EXERCISE ->
In the following material, identify every line holding the string "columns" and return it.
========================
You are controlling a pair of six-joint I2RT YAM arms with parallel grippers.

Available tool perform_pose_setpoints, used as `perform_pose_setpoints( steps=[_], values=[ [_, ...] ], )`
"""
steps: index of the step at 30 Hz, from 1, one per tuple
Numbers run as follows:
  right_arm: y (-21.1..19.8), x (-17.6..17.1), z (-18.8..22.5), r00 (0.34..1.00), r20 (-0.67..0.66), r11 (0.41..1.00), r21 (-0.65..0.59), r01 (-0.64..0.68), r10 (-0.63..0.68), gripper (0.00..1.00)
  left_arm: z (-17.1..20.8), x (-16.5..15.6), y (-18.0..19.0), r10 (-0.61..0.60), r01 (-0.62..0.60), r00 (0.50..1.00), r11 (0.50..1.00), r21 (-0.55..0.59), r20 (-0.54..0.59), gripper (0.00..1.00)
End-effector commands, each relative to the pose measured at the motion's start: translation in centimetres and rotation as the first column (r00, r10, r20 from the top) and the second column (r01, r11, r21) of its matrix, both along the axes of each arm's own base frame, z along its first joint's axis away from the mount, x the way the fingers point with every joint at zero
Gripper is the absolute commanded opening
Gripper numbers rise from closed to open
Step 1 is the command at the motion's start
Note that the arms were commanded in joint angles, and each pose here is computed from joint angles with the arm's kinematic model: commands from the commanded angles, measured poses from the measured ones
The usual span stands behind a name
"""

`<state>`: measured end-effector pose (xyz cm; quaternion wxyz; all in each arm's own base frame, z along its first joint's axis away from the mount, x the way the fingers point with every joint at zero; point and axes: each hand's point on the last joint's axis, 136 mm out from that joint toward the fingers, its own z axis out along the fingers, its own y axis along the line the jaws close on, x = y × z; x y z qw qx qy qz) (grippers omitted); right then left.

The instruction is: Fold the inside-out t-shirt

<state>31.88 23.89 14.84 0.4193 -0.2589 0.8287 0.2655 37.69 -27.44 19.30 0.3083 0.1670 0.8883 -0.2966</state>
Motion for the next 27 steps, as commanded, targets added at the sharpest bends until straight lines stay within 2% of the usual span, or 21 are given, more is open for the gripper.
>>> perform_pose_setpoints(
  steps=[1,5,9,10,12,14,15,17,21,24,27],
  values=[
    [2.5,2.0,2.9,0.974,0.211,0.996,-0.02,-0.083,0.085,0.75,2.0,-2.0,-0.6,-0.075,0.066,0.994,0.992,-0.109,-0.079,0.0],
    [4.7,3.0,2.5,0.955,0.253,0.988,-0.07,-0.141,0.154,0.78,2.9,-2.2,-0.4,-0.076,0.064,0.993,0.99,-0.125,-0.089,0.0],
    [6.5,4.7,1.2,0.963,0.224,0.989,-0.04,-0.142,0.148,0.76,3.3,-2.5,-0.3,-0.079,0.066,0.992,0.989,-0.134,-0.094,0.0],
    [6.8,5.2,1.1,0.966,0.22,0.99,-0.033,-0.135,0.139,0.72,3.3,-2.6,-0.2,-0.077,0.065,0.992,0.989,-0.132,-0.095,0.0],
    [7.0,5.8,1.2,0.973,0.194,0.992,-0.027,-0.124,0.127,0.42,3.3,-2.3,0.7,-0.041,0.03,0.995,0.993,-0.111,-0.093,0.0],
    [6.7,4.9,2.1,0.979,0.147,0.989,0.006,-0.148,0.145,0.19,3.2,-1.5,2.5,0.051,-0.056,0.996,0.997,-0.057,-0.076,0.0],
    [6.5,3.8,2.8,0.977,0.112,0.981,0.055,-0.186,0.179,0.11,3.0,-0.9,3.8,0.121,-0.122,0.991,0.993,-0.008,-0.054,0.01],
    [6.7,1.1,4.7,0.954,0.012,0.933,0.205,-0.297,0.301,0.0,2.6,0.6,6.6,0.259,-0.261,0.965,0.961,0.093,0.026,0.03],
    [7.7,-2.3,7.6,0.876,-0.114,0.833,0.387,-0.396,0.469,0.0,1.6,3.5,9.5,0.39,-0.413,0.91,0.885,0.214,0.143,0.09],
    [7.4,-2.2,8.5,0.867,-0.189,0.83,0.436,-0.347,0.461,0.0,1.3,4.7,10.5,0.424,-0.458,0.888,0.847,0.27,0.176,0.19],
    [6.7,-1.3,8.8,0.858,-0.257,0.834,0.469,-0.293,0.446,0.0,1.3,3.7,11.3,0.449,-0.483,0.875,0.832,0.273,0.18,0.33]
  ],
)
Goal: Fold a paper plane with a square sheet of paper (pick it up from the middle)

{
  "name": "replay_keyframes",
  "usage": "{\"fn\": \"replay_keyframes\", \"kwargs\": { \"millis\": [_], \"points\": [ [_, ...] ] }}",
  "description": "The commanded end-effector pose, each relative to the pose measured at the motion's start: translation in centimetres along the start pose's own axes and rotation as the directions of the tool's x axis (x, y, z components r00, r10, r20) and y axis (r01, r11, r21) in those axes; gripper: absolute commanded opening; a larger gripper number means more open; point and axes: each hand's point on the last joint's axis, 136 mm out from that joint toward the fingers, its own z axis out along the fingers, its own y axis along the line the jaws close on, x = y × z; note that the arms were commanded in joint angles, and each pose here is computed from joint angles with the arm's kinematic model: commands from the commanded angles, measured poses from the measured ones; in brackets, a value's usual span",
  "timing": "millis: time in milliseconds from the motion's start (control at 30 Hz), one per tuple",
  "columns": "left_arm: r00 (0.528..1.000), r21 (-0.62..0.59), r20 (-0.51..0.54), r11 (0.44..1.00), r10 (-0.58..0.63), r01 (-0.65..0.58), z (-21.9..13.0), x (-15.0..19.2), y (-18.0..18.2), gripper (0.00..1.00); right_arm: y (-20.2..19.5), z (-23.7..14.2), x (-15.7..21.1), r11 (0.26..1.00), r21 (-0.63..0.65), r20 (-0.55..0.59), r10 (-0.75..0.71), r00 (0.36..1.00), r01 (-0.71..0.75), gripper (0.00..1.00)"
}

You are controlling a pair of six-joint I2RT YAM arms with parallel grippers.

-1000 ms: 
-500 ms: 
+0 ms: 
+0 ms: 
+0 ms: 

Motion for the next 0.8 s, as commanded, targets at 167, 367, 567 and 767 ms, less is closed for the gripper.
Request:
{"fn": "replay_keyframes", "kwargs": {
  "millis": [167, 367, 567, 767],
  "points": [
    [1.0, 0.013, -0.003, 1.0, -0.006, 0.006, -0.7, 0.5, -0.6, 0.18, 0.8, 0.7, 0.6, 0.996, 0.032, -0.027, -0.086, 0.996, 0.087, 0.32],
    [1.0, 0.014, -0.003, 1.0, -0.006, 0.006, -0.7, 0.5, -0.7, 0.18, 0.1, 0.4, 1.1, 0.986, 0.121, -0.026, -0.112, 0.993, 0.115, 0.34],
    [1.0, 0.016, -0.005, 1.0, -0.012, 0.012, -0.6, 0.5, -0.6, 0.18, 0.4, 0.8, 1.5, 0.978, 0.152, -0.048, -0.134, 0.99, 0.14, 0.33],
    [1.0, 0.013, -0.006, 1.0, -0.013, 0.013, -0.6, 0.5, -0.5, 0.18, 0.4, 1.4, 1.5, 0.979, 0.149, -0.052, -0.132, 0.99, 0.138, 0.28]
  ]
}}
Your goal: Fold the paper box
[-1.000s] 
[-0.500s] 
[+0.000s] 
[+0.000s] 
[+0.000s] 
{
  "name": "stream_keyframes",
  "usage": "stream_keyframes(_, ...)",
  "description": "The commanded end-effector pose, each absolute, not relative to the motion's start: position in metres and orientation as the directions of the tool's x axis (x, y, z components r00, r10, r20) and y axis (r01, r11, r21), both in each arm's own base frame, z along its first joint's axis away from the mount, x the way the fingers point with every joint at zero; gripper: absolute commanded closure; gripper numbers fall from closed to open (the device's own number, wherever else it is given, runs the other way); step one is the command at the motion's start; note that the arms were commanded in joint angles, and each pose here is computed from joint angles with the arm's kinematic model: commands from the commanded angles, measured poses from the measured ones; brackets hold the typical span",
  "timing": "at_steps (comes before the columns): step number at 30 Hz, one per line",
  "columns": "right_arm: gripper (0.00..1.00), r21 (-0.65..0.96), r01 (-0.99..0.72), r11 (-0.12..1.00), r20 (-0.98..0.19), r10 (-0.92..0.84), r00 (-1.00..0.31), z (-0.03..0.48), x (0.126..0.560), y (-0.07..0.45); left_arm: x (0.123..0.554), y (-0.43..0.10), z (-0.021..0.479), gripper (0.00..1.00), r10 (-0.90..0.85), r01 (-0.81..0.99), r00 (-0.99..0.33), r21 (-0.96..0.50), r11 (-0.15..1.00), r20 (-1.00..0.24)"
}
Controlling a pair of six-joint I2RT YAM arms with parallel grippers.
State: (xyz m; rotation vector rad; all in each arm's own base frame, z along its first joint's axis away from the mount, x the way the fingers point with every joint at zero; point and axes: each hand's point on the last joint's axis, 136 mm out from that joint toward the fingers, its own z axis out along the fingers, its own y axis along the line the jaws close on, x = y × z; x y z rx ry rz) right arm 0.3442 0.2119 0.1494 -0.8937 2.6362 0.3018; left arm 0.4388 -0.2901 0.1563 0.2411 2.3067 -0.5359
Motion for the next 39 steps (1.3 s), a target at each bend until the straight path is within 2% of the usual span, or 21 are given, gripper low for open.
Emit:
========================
COMPLETED EXERCISE ->
  "columns": "left_arm: r00 (0.528..1.000), r21 (-0.62..0.59), r20 (-0.51..0.54), r11 (0.44..1.00), r10 (-0.58..0.63), r01 (-0.65..0.58), z (-21.9..13.0), x (-15.0..19.2), y (-18.0..18.2), gripper (0.00..1.00); right_arm: y (-20.2..19.5), z (-23.7..14.2), x (-15.7..21.1), r11 (0.26..1.00), r21 (-0.63..0.65), r20 (-0.55..0.59), r10 (-0.75..0.71), r00 (0.36..1.00), r01 (-0.71..0.75), gripper (0.00..1.00)"
  "timing": "at_steps (comes before the columns): step number at 30 Hz, one per line",
  "columns": "right_arm: gripper (0.00..1.00), r21 (-0.65..0.96), r01 (-0.99..0.72), r11 (-0.12..1.00), r20 (-0.98..0.19), r10 (-0.92..0.84), r00 (-1.00..0.31), z (-0.03..0.48), x (0.126..0.560), y (-0.07..0.45); left_arm: x (0.123..0.554), y (-0.43..0.10), z (-0.021..0.479), gripper (0.00..1.00), r10 (-0.90..0.85), r01 (-0.81..0.99), r00 (-0.99..0.33), r21 (-0.96..0.50), r11 (-0.15..1.00), r20 (-1.00..0.24)"

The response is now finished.